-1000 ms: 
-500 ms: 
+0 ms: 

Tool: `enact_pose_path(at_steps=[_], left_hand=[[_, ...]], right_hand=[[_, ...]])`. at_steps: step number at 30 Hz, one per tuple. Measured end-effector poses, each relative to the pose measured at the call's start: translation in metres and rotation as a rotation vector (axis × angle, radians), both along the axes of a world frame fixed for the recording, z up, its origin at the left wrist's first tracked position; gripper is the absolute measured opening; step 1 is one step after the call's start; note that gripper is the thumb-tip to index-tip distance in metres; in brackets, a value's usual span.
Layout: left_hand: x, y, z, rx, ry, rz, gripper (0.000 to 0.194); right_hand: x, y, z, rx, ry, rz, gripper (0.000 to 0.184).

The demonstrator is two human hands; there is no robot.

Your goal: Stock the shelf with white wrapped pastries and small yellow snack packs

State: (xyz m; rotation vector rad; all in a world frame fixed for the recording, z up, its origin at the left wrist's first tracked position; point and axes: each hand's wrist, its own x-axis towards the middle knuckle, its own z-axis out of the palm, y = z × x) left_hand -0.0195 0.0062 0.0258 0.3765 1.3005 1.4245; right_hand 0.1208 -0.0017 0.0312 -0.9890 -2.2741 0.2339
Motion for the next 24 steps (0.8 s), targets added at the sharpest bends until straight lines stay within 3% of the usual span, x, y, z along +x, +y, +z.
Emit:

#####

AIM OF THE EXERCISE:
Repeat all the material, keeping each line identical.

WORKED SOLUTION:
-1000 ms: 
-500 ms: 
+0 ms: 

Tool: `enact_pose_path(at_steps=[_], left_hand=[[_, ...]], right_hand=[[_, ...]])`. at_steps: step number at 30 Hz, one per tuple. Measured end-effector poses, each relative to the pose measured at the call's start: translation in metres and rotation as a rotation vector (axis × angle, radians), both along the axes of a world frame fixed for the recording, z up, its origin at the left wrist's first tracked position; gripper is the absolute measured opening; step 1 is one step after the call's start; note that gripper is the thumb-tip to index-tip distance in metres; in brackets, a value's usual span.
Layout: left_hand: x, y, z, rx, ry, rz, gripper (0.000 to 0.194); right_hand: x, y, z, rx, ry, rz, gripper (0.000 to 0.184).

The demonstrator is two human hands; there is no robot.

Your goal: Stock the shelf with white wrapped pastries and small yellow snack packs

State: (xyz m; rotation vector rad; all in a world frame fixed for the recording, z up, its origin at the left wrist's first tracked position; point and axes: each hand's wrist, its own x-axis towards the middle knuckle, its own z-axis out of the palm, y = z × x) left_hand -0.0195 0.0062 0.0258 0.3765 1.3005 1.4245; right_hand 0.1208 -0.0017 0.0312 -0.9890 -2.2741 0.2339
Motion for the next 24 steps (0.8 s), targets added at the sharpest bends until straight lines stay within 3% of the usual span, x, y, z along +x, +y, +z.
Emit:

Nothing else is needed to complete the exercise.